A falácia da terminologia focada no órgão

O nome atual, Síndrome do Ovário Policístico, carrega um viés que confunde frequentemente o fenômeno clínico com a presença física de cistos em exames de imagem. A medicina reconhece que os cistos são, na verdade, folículos imaturos que não conseguiram completar o processo de ovulação, mas eles não estão presentes em todas as pacientes que sofrem com a síndrome. A leitura aqui é que o nome atua como um limitador cognitivo, levando médicos e pacientes a descartarem a hipótese diagnóstica quando a evidência visual no ultrassom está ausente.

Historicamente, doenças que afetam predominantemente o sistema reprodutor feminino sofrem com a falta de padronização e o atraso no reconhecimento clínico. O SOP é um exemplo clássico de como a simplificação de uma patologia complexa pode gerar estigma. Quando o diagnóstico é condicionado a uma característica anatômica que nem sempre se manifesta, o sofrimento da paciente é frequentemente invisibilizado, retardando intervenções que poderiam mitigar complicações metabólicas a longo prazo.

Mecanismos hormonais e o ciclo vicioso

A essência da condição reside na desregulação endócrina, especificamente na síntese excessiva de andrógenos nos ovários. O mecanismo envolve uma cascata hormonal onde a elevação dessas substâncias interfere na produção de hormônios cruciais como o LH e o FSH. O resultado é um ciclo vicioso: o aumento do LH estimula ainda mais a produção de andrógenos, perpetuando a anovulação e a irregularidade menstrual que caracterizam a síndrome.

Além do desequilíbrio hormonal, a resistência à insulina é um pilar central que justifica a classificação como uma síndrome metabólica. A conexão entre a disfunção ovariana e a resistência insulínica explica por que muitas pacientes desenvolvem obesidade ou diabetes tipo 2. A proposta de renomear para Síndrome Metabólica Poliendócrina do Ovário visa justamente enfatizar que o problema não reside apenas no ovário, mas em um sistema de resposta hormonal que afeta todo o metabolismo corporal.

Implicações para a prática clínica e pacientes

A mudança de nomenclatura, caso adotada pelas autoridades de saúde como o NHS no Reino Unido, teria implicações profundas na forma como o tratamento é protocolado. Ao retirar o foco exclusivo dos ovários, espera-se que os clínicos passem a considerar o perfil metabólico e endócrino como critérios primários de avaliação. Isso permitiria que pacientes que hoje são ignoradas pelo sistema pudessem acessar tratamentos precoces, prevenindo o agravamento de comorbidades metabólicas.

Para o ecossistema de saúde brasileiro, a discussão levanta a necessidade de uma revisão nos protocolos de atendimento ginecológico e endocrinológico. A transição para uma nomenclatura que reflita a complexidade sistêmica da doença pode ser o primeiro passo para reduzir a defasagem diagnóstica.

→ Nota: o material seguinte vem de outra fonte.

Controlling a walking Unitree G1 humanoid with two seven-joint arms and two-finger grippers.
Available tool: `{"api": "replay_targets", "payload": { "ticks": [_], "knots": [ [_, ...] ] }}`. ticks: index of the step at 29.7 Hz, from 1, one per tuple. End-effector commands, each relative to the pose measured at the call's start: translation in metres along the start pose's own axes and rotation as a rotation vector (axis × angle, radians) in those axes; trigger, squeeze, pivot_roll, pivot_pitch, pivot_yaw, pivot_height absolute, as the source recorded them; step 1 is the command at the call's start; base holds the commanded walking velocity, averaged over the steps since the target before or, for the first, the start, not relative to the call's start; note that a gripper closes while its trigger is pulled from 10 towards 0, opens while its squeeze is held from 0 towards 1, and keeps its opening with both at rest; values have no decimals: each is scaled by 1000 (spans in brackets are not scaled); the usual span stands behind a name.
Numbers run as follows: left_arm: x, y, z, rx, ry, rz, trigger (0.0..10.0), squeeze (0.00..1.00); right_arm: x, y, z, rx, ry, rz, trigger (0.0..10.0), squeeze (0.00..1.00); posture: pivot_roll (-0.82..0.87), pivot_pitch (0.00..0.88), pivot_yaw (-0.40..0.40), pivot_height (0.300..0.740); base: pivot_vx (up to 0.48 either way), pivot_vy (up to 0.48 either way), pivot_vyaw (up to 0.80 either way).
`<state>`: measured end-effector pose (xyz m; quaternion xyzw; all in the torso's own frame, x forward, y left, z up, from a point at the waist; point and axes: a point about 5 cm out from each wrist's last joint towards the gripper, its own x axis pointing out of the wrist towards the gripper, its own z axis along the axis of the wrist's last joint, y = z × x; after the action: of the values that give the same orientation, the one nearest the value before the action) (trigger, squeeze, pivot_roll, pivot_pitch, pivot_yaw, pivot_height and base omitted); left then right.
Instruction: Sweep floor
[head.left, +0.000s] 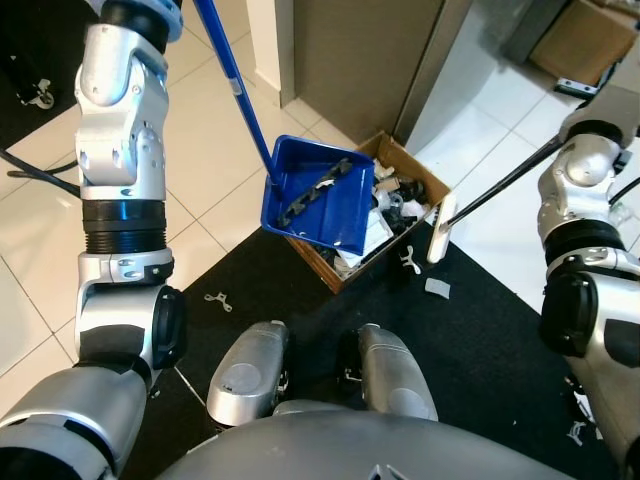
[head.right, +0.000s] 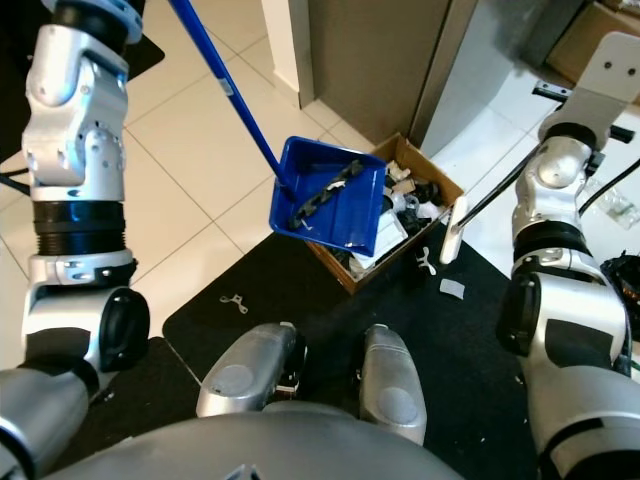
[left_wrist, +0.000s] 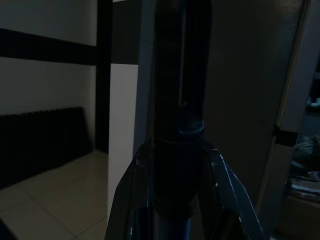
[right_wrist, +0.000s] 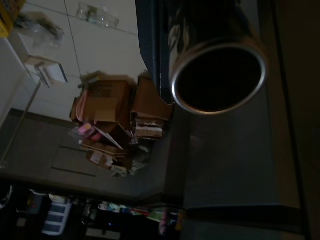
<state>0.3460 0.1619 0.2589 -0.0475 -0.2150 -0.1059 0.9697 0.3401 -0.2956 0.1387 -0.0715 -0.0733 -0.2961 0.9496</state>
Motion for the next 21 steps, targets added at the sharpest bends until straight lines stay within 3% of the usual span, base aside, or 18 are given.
{"api": "replay_targets", "payload": {
  "ticks": [1,8,21],
  "knots": [
    [1,0,9,11,-48,-9,10000,0,3,3,8,14,-38,1,10000,0,210,0,3,740,0,0,0],
    [2,1,8,20,-48,-10,10000,0,2,3,7,11,-31,3,10000,0,210,0,4,740,0,0,0],
    [9,9,-1,196,-54,-84,10000,0,-4,7,0,25,-21,42,10000,0,204,0,12,740,0,0,0]
  ]
}}
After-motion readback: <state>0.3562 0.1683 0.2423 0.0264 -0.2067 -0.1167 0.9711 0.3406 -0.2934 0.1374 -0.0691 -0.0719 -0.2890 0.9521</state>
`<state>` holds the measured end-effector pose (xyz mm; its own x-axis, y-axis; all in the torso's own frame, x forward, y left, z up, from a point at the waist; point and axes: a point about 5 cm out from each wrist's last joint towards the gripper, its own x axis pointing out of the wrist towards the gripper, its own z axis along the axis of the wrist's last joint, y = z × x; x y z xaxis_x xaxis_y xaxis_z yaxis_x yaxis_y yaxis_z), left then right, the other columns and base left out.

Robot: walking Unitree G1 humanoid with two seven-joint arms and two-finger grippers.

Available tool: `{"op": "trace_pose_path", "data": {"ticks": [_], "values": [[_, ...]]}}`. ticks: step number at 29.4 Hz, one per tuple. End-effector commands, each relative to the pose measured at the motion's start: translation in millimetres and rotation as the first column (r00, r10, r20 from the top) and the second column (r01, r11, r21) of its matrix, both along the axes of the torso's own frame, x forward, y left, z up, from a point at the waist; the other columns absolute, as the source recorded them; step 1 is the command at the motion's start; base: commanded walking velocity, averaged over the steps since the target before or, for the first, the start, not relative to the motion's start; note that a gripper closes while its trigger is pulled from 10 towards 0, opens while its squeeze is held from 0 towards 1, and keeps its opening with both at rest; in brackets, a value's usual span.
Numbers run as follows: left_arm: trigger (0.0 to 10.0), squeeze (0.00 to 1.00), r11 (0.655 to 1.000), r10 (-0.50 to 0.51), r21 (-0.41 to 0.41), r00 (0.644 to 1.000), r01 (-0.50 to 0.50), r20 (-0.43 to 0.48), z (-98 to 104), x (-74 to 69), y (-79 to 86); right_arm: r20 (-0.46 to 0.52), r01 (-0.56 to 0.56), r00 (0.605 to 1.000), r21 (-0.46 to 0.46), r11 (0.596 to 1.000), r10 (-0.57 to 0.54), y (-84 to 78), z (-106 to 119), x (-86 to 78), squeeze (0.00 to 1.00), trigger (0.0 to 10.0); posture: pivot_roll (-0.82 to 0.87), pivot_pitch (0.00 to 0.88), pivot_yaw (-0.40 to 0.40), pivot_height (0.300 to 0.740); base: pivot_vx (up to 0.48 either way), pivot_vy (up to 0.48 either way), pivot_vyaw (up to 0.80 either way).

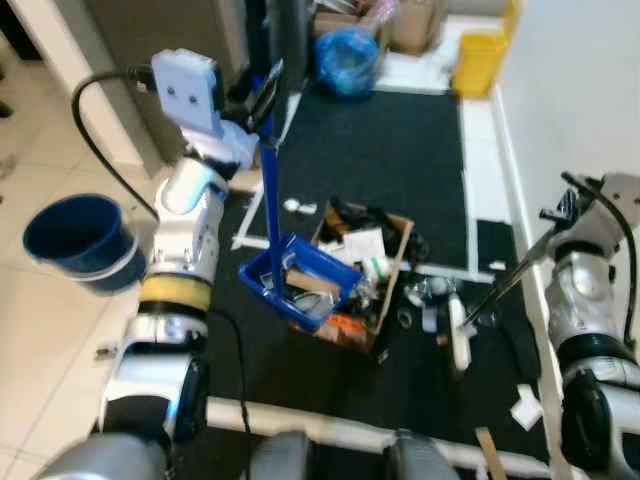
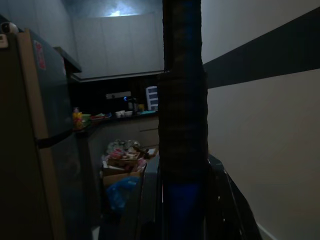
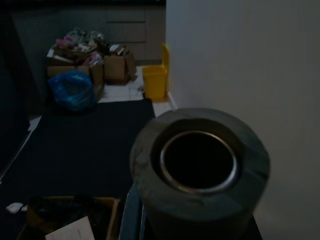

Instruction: Sweep floor

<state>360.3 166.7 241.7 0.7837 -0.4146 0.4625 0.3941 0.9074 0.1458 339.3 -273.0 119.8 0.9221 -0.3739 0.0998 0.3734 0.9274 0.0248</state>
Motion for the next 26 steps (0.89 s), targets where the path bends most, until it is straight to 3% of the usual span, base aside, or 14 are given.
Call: {"op": "trace_pose_path", "data": {"ticks": [1, 5, 11, 20, 26], "values": [[10.0, 0.00, 0.999, -0.035, 0.018, 0.998, 0.034, 0.057, 14.6, -1.9, -7.5, 0.004, 0.018, 1.000, -0.001, 1.000, -0.018, -5.5, 2.6, -1.0, 0.00, 10.0, 0.09, 0.000, 0.016, 0.740, 0.349, 0.000, 0.00], [10.0, 0.00, 0.994, -0.105, -0.013, 0.994, 0.106, 0.031, 8.7, -4.1, -14.8, 0.001, 0.015, 1.000, 0.005, 1.000, -0.015, -4.0, 1.1, -1.5, 0.00, 10.0, 0.09, 0.000, 0.018, 0.740, 0.152, 0.000, 0.00], [10.0, 0.00, 0.991, -0.131, -0.011, 0.991, 0.131, 0.015, 4.8, -6.5, -20.7, -0.001, 0.014, 1.000, 0.008, 1.000, -0.014, -3.5, 0.3, -1.7, 0.00, 10.0, 0.09, 0.000, 0.017, 0.740, 0.000, 0.000, 0.00], [10.0, 0.00, 0.984, -0.178, -0.028, 0.983, 0.177, -0.036, -5.4, -6.8, -29.1, -0.002, -0.001, 1.000, 0.016, 1.000, 0.001, -1.9, -1.5, -2.5, 0.00, 10.0, 0.09, 0.000, 0.016, 0.740, 0.127, -0.355, 0.00], [10.0, 0.00, 0.979, -0.202, -0.039, 0.978, 0.200, -0.052, -10.1, -8.6, -34.4, 0.001, -0.013, 1.000, 0.015, 1.000, 0.013, -0.4, -3.5, -5.0, 0.00, 10.0, 0.08, 0.018, 0.015, 0.740, 0.000, 0.000, 0.00]]}}
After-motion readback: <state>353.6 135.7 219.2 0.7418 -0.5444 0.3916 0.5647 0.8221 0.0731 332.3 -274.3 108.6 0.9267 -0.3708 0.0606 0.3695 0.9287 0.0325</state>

O desafio, contudo, reside na resistência institucional em atualizar definições que estão consolidadas há décadas na literatura médica.

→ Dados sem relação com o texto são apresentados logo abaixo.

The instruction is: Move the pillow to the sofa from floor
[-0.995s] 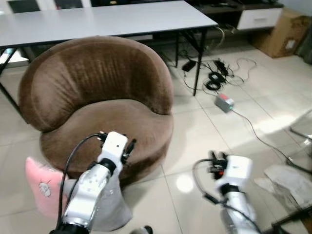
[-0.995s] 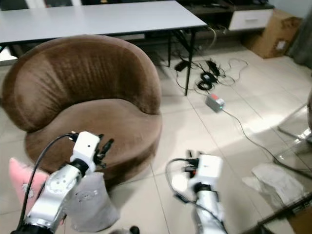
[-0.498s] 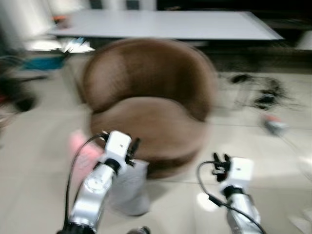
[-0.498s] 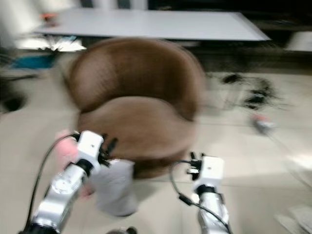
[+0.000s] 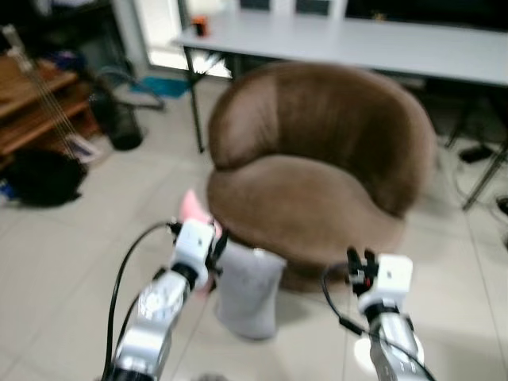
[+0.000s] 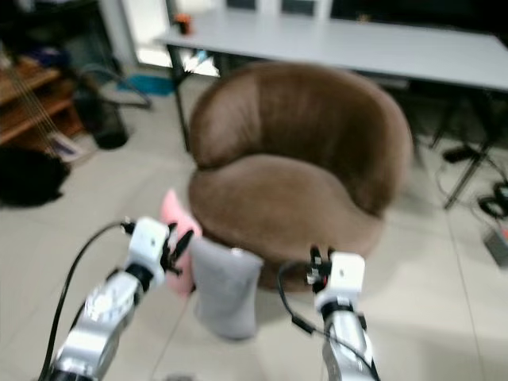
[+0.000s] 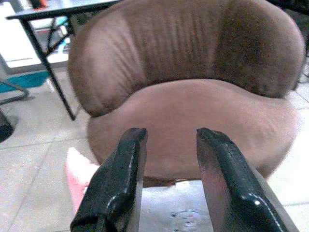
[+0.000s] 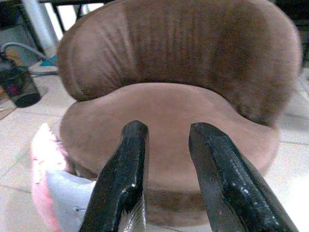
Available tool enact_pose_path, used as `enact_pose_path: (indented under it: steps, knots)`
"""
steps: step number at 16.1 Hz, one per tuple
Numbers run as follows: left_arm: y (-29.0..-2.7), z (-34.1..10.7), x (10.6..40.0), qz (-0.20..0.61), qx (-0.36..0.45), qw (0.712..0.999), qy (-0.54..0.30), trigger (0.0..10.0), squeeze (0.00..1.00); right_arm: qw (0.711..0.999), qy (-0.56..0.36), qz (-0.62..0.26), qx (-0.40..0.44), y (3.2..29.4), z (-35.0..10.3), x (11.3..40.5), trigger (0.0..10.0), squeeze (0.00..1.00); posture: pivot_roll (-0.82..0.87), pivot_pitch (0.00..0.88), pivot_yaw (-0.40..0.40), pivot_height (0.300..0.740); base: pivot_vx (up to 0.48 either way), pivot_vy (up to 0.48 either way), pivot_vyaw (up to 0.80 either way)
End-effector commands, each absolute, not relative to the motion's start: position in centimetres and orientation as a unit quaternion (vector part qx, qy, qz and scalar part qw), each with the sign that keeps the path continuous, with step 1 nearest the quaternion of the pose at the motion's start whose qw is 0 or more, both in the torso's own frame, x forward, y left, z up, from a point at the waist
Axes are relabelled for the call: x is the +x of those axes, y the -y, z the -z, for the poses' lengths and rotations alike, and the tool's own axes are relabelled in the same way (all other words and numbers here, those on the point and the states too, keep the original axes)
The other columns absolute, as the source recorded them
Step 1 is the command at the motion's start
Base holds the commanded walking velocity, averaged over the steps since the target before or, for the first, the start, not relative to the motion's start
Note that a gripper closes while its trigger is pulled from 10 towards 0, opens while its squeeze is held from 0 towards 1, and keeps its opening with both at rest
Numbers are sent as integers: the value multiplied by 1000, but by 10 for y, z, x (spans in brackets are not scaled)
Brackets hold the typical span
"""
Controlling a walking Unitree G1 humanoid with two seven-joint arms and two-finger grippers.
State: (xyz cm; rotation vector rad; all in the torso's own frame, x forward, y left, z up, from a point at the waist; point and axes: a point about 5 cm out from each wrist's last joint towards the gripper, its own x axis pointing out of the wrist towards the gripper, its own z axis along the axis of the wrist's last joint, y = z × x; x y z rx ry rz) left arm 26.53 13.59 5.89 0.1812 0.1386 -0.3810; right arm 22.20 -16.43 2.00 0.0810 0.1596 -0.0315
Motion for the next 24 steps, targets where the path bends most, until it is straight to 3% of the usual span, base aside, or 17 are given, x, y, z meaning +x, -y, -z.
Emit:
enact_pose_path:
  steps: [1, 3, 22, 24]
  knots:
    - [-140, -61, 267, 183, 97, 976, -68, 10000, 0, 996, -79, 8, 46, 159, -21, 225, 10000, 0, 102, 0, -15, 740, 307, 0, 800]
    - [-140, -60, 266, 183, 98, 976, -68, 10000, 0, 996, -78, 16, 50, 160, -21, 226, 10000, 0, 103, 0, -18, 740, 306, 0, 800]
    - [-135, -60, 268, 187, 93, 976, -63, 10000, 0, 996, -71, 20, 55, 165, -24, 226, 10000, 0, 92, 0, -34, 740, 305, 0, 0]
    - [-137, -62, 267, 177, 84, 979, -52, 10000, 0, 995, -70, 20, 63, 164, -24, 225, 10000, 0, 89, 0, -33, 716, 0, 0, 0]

Perspectivas e o futuro do diagnóstico

A proposta de renomeação ainda está em fase de avaliação por órgãos reguladores e pela comunidade científica global. O que permanece incerto é a velocidade com que essa mudança de paradigma será aceita nas diretrizes clínicas de diferentes países, dado o peso da tradição terminológica na medicina.

O que se deve observar daqui em diante é se a nova terminologia conseguirá, de fato, alterar a percepção dos profissionais de saúde na ponta do atendimento. A eficácia dessa mudança dependerá de uma educação continuada que priorize a análise endócrina completa em detrimento da dependência exclusiva de exames de imagem.